Problem to solve: Transcribe the listing below in full, exactly, with no images.

***** Supplied data *****

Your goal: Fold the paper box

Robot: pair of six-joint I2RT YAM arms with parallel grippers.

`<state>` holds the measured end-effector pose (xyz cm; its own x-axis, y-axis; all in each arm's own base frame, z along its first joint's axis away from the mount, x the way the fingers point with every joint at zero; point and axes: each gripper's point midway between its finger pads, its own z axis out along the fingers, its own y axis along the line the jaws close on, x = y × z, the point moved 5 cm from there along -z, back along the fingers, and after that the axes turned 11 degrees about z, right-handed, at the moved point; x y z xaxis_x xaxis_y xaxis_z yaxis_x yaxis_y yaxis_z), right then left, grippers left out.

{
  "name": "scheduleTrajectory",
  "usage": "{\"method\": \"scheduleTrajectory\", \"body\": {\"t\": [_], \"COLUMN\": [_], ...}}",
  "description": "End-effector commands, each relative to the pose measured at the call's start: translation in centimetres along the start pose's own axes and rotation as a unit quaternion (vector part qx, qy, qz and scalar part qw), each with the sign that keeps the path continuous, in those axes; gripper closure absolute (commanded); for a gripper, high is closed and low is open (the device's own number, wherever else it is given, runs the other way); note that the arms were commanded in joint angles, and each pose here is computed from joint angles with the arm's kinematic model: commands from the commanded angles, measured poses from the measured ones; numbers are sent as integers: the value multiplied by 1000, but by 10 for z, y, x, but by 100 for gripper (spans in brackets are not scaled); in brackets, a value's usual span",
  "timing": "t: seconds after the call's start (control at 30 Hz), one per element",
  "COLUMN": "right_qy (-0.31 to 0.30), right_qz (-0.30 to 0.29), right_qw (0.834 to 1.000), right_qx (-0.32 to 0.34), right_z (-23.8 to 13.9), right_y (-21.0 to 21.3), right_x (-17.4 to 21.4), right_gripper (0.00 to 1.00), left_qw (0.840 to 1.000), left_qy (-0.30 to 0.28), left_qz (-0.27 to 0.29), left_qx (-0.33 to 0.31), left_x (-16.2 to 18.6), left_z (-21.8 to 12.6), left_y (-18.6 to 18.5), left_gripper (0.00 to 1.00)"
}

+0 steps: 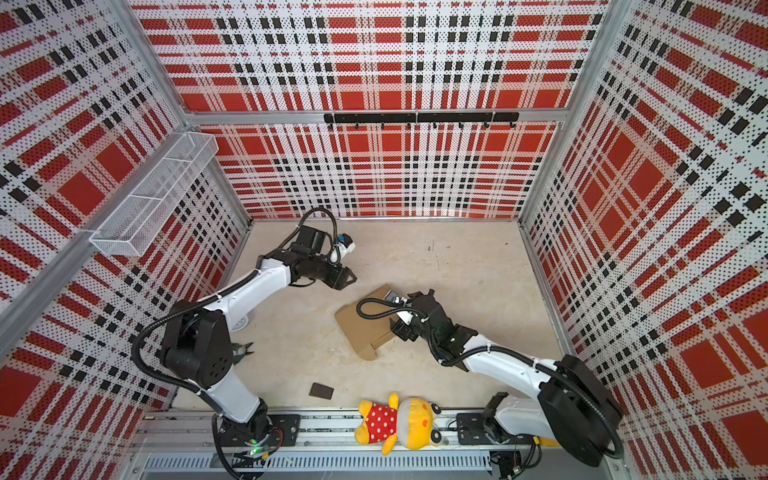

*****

Task response:
Your goal: Fold the paper box

Robot: pair of six-joint I2RT YAM arms with parallel grippers.

`<state>` holds the measured end-effector pose (xyz cm; its own x-axis, y-axis; all in each arm's own base frame, z along its first joint's axis away from the mount, x the way the fingers point with every joint at zero; point and axes: each gripper's point midway between its finger pads, its own z axis out along the fingers, its own y axis along the line the jaws close on, x = y × z, the point moved 5 cm from there along -z, back along the fingers, and after that the axes turned 11 degrees about z, right-handed, at the moved point; x y z xaxis_x xaxis_y xaxis_z yaxis_x yaxis_y yaxis_z), right then left, grippers left out.

{
  "name": "scheduleTrajectory",
  "usage": "{\"method\": \"scheduleTrajectory\", \"body\": {\"t\": [_], \"COLUMN\": [_], ...}}",
  "description": "End-effector commands, each relative to the pose measured at the call's start: translation in centimetres along the start pose's own axes and rotation as a unit quaternion (vector part qx, qy, qz and scalar part qw), each with the sign that keeps the path continuous, in those axes; gripper closure absolute (commanded); for a gripper, high is closed and low is open (the device's own number, wherever else it is given, runs the other way); note that the arms were commanded in joint angles, and each pose here is computed from joint angles with the arm's kinematic model: commands from the commanded angles, measured poses from the measured ones; numbers are sent as integers: the value multiplied by 1000, but by 10 for z, y, x, but by 100 for gripper (spans in brackets are not scaled); in brackets, a value's usual span",
  "timing": "t: seconds after the call's start (control at 30 Hz), one per element",
  "COLUMN": "right_qy (-0.31 to 0.30), right_qz (-0.30 to 0.29), right_qw (0.834 to 1.000), right_qx (-0.32 to 0.34), right_z (-23.8 to 13.9), right_y (-21.0 to 21.3), right_x (-17.4 to 21.4), right_gripper (0.00 to 1.00), left_qw (0.840 to 1.000), left_qy (-0.30 to 0.28), left_qz (-0.27 to 0.29), left_qx (-0.33 to 0.31), left_x (-16.2 to 18.6), left_z (-21.8 to 12.6), left_y (-18.6 to 18.5), left_gripper (0.00 to 1.00)"
}

+0 steps: 

What the exercise asked for is now done.